Zimmermann: Certo che no. L’economia globalizzata ci ha assicurato di poter beneficiare di numerosi prodotti fondamentali e di servizi proprio durante questa crisi. Ciò è possibile soltanto grazie alle catene internazionali di distribuzione. La crisi è prima di tutto terribile per le persone ricoverate e per tutti coloro che perdono i loro cari. Il signor Blocher ha lanciato l’iniziativa per la limitazione prima della comparsa del coronavirus, e io mi sono battuta con forza contro di essa prima della crisi. Non è una questione di pietà, non concentrerò il mio discorso unicamente sul virus. Ma è proprio durante questa crisi che ho preso nuovamente coscienza del fatto che dobbiamo lottare per la nostra libertà. Non è qualcosa di scolpito nella pietra. E questa libertà è fortemente legata all’Europa a mio avviso.

L’UDC riesce tuttavia abilmente a trarre profitto da questa crisi senza fine, ovvero un «sì» all’iniziativa per la limitazione.

Zimmermann: Non soltanto l’UDC ci riesce, quasi tutti sfruttano in questo momento la crisi a fini politici, cosa che a me non piace.

Blocher: È un fatto certo: la situazione è diventata più complicata per gli svizzeri a causa della libera circolazione delle persone. La crescita economica pro-capite non è cresciuta e la disoccupazione è aumentata.

«Ogni Stato si occupa di sé stesso in situazioni d’emergenza. Appena le cose diventano delicate, la carità si blocca.»

Christoph Blocher

Zimmermann: È semplicemente falso. La Svizzera sta meglio di prima grazie alla libera circolazione delle persone. La cosa che non capisco davvero in tale argomentazione è il fatto che la libertà sia reciproca. Un rifiuto della libertà di circolazione delle persone restringerebbe anche la nostra libertà. Il progetto europeo rappresenta lo Stato di diritto, la sicurezza e la democrazia. È illusorio considerare gli individui come semplici numeri o fattori di produzione. Nessuno è soltanto un datore di lavoro o un impiegato, così come nessuno è soltanto uno svizzero o uno straniero.

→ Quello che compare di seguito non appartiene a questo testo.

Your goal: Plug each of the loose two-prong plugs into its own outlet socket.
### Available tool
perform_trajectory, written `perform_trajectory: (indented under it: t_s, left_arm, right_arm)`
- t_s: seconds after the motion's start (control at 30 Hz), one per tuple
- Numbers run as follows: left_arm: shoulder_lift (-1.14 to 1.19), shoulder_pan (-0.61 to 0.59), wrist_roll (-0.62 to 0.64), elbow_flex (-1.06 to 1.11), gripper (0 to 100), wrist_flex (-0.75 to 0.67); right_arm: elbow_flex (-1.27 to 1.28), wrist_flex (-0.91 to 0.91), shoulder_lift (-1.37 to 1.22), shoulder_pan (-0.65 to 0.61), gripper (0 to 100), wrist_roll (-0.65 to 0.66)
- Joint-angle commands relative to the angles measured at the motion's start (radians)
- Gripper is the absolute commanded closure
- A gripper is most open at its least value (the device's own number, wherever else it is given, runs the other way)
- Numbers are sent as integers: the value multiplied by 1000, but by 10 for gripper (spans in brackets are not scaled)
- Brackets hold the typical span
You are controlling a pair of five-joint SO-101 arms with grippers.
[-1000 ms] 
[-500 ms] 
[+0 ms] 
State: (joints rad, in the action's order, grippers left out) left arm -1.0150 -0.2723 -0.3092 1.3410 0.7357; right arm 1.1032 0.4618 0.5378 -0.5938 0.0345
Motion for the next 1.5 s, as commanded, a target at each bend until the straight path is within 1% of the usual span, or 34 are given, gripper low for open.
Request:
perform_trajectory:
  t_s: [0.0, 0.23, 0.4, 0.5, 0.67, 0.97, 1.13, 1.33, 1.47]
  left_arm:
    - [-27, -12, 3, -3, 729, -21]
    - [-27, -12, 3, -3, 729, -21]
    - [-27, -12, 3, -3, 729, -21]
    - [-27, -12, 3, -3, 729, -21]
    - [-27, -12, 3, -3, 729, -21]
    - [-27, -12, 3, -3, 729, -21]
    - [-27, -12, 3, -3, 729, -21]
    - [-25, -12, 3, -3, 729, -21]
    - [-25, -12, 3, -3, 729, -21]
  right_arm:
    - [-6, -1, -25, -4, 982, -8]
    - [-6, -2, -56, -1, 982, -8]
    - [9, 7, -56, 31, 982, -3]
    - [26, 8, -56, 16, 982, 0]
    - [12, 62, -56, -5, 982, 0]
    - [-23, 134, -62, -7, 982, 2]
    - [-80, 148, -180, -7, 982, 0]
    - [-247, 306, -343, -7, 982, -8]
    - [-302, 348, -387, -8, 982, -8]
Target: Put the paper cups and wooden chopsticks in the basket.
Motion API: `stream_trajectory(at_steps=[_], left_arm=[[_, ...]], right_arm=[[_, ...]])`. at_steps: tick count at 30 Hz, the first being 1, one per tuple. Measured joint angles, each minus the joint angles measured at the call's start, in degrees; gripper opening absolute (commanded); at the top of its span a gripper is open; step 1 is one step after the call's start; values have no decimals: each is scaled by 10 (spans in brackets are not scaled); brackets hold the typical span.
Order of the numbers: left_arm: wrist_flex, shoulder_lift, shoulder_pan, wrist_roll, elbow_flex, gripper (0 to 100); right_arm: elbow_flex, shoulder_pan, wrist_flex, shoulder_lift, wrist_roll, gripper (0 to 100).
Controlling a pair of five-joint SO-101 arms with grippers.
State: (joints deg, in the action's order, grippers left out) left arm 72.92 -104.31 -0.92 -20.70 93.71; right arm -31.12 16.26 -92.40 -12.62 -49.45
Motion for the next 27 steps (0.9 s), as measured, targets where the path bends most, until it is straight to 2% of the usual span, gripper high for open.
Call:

Blocher: La Svizzera è il Paese dello Stato di diritto, della sicurezza e della democrazia. In ogni caso lei pensa che occorrerebbe aderire all’UE per preservare tutto ciò? Un’adesione rimetterebbe in discussione molti di questi valori.

Zimmermann: Non è questo che dico. Io dico che non dovremmo abbandonare le libertà ottenute se non è necessario. Anche noi ne beneficiamo.

«Siamo un Paese situato al centro dell'Europa. Soltanto un’Europa comune è garanzia di un’Europa forte.»

Laura Zimmermann

Blocher: In caso di adesione, la Svizzera non avrà più libertà di legiferare come vuole. È anti-democratico. Anche se la circolazione è molto dannosa e il popolo ha deciso di modificare la normativa, l’UE ci impedisce di applicarla. Un sistema diverso ha mostrato di funzionare. I cittadini svizzeri potevano lavorare e studiare all’estero anche prima del 2007. I miei figli e io stesso ne sappiamo qualcosa.

Era più complicato rispetto ad oggi.

Blocher: Sì, certo, ma erano ostacoli minimi. Era anche più difficile per gli stranieri lavorare e studiare in Svizzera. Aggiungerei che ero studente negli anni Sessanta e ho avuto bisogno di una lettera per poter studiare sei mesi in Francia. Una lettera che è stata sottoposta ad approvazione. Punto.

Zimmermann: La questione è ben più profonda: noi siamo un Paese situato al centro dell’Europa e, in quanto tale, intratteniamo le relazioni più diverse con i nostri vicini. È bene che tutto resti il più semplice possibile, anche senza essere membro dell’UE, ma mantenendo strette relazioni con quest’ultima. Soltanto un’Europa comune è garanzia di un’Europa forte.